Pet lovers will appreciate this one I bet:

Heaven

 A man and his dog were walking along a road. The man was enjoying the
 scenery, when it suddenly occurred to him that he was dead.

 He remembered dying, and that the dog walking beside him had been dead
 for years. He wondered where the road was leading them.

 After a while, they came to a high white stone wall along one side of
 the road. It looked like fine marble. At the top of a long hill, it was
broken  by a tall arch that glowed in the sunlight.

 When he was standing before it he saw a magnificent gate in the arch
 that looked like mother-of-pearl, and the street that led to the gate
looked  like pure gold. He and the dog walked toward the gate, and as he got
closer, he saw a man at a desk to one side.

 When he was close enough, he called out, "Excuse me, where are we?"

 "This is Heaven, sir," the man answered.

 "Wow! Would you happen to have some water?" the man asked.

 "Of course, sir. Come right in, and I'll have some ice water brought
 right  up."

 The man gestured, and the gate began to open. "Can my friend," gesturing
 toward his dog, "come in, too?" the traveller asked.

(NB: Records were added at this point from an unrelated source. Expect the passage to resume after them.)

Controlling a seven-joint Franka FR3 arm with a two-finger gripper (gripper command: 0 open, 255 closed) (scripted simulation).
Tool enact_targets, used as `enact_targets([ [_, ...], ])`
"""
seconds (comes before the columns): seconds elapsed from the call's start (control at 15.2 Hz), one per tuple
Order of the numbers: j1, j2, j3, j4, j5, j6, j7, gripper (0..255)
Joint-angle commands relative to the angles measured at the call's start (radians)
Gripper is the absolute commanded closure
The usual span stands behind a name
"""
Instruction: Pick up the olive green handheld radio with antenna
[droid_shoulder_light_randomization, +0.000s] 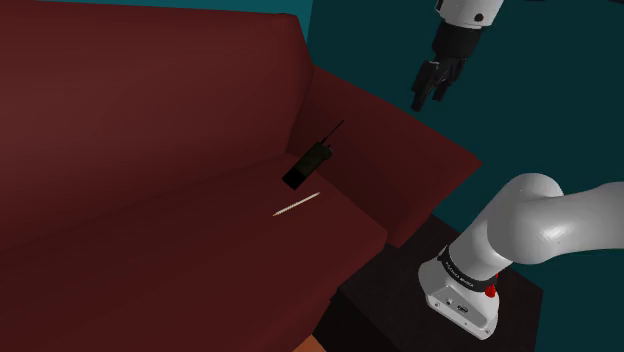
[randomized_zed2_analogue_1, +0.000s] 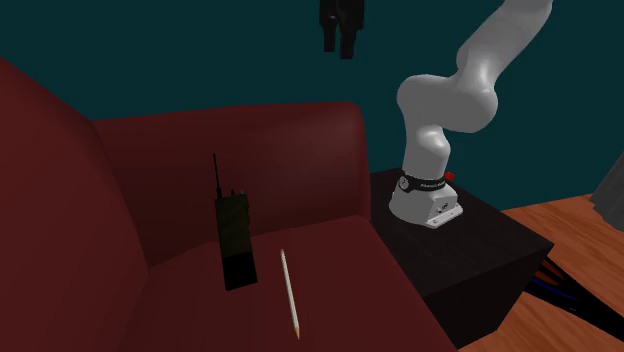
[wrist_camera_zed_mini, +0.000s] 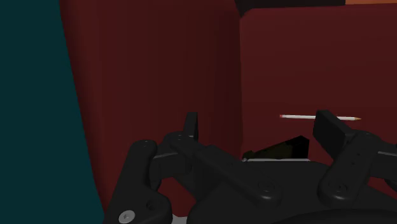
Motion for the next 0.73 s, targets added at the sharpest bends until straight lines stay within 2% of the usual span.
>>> enact_targets([
  [0.0,0.000,0.000,0.000,0.000,0.000,0.000,0.000,0],
  [0.33,-0.047,0.093,0.107,-0.064,0.020,0.172,0.224,0],
  [0.66,-0.107,0.237,0.208,-0.078,0.008,0.334,0.454,0],
])
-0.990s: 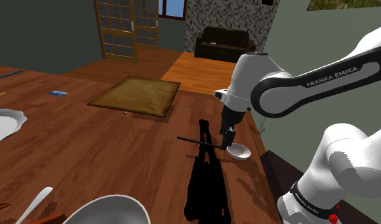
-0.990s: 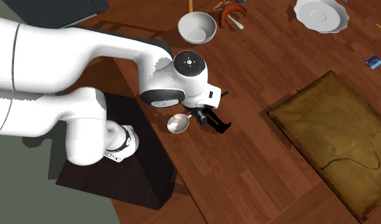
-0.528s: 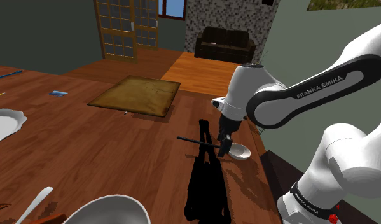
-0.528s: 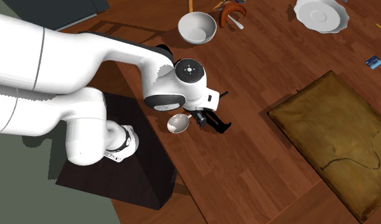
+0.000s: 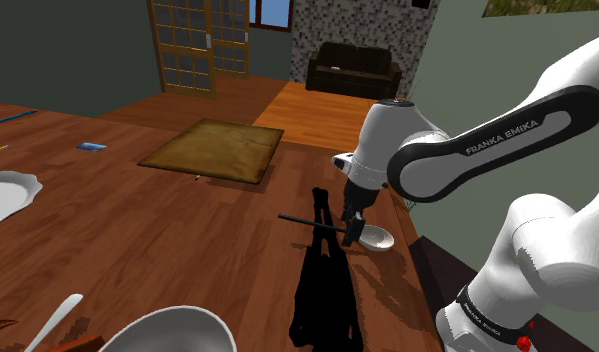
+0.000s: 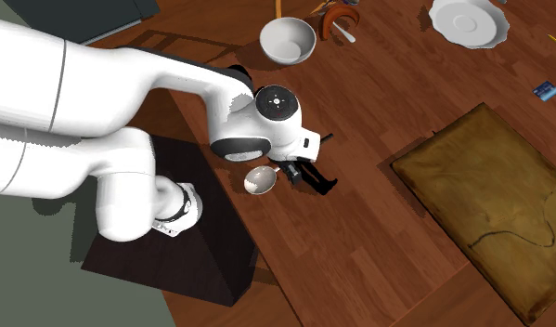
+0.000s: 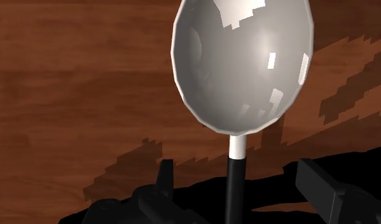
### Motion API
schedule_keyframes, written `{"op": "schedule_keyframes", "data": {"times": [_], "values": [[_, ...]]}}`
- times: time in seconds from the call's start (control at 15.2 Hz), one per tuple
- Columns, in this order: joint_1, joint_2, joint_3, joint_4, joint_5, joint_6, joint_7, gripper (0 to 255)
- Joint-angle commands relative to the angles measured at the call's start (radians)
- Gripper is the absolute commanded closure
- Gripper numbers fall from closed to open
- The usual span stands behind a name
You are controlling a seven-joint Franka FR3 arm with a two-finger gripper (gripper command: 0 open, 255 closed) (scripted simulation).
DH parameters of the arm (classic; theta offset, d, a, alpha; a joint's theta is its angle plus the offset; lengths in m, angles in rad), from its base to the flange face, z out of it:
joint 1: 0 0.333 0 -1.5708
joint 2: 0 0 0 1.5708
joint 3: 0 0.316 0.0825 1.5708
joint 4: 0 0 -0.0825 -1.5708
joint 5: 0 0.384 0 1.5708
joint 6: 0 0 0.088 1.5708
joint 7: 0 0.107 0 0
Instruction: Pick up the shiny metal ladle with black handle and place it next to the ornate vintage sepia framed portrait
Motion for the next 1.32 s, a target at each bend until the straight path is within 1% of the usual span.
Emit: {"op": "schedule_keyframes", "data": {"times": [0.0,0.46,1.25], "values": [[0.000,0.005,0.001,-0.002,0.000,0.004,0.002,255],[-0.001,0.004,0.000,-0.003,0.000,0.003,0.000,255],[-0.006,-0.121,-0.007,0.088,-0.011,-0.212,0.008,255]]}}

 "I'm sorry, sir, but we don't accept pets."

 The man thought a moment and then turned back toward the road and
 continued  the way he had been going with his dog.

 After another long walk, and at the top of another long hill, he came to
 a  dirt road leading through a farm gate that looked as if it had never
 been closed. There was no fence.

 As he approached the gate, he saw a man inside, leaning against a tree
 and  reading a book.

 "Excuse me!" he called to the man. "Do you have any water?"

 "Yeah, sure, there's a pump over there, come on in."

 "How about my friend here?" the traveler gestured to the dog.

 "There should be a bowl by the pump."

 They went through the gate, and sure enough, there was an old-fashioned
 hand  pump with a bowl beside it.

 The traveler filled the water bowl and took a long drink himself,  then
 he  gave some to the dog.

 When they were full, he and the dog walked back toward the man who was
 standing by the tree.

 "What do you call this place?" the traveler asked.

 "This is Heaven," he answered.

 "Well, that's confusing," the traveler said. "The man down the road said
 that was Heaven, too."

 "Oh, you mean the place with the gold street and pearly gates? Nope.
 That's  hell."

 "Doesn't it make you mad for them to use your name like that?"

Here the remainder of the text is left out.